- **Given data**

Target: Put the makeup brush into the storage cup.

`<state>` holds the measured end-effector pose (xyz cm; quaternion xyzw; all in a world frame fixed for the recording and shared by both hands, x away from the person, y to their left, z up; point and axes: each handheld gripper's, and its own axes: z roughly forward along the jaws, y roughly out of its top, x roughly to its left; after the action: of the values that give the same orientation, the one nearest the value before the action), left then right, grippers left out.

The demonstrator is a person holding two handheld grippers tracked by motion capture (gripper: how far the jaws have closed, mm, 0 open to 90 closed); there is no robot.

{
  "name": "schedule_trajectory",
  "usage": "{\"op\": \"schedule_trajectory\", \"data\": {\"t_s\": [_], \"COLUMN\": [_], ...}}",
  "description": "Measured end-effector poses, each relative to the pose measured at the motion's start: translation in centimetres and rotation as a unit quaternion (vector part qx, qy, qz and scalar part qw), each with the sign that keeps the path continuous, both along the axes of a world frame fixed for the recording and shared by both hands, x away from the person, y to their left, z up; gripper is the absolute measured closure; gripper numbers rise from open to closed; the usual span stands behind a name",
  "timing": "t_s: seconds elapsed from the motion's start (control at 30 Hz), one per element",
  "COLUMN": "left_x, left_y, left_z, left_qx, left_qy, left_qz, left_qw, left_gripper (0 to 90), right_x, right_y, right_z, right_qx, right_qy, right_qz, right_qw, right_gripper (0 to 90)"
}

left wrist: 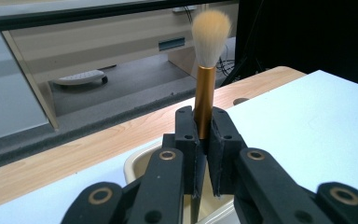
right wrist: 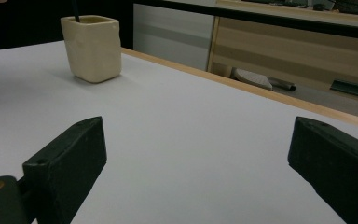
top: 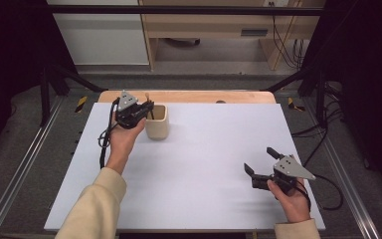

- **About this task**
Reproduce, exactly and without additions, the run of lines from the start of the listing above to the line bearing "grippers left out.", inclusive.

- **Exercise solution**
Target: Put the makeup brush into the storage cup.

`<state>` holds the measured end-effector pose (xyz cm; quaternion xyzw; all in a world frame fixed for the recording and shared by both hands, x away from the person, y to their left, z up; point and axes: each handheld gripper's, and its own axes: z roughly forward along the jaws, y roughly out of its top, x roughly to its left; after the action: of the values that give the same orientation, the one nearest the value before the action), left then right, grippers left out.

With this, the answer is done.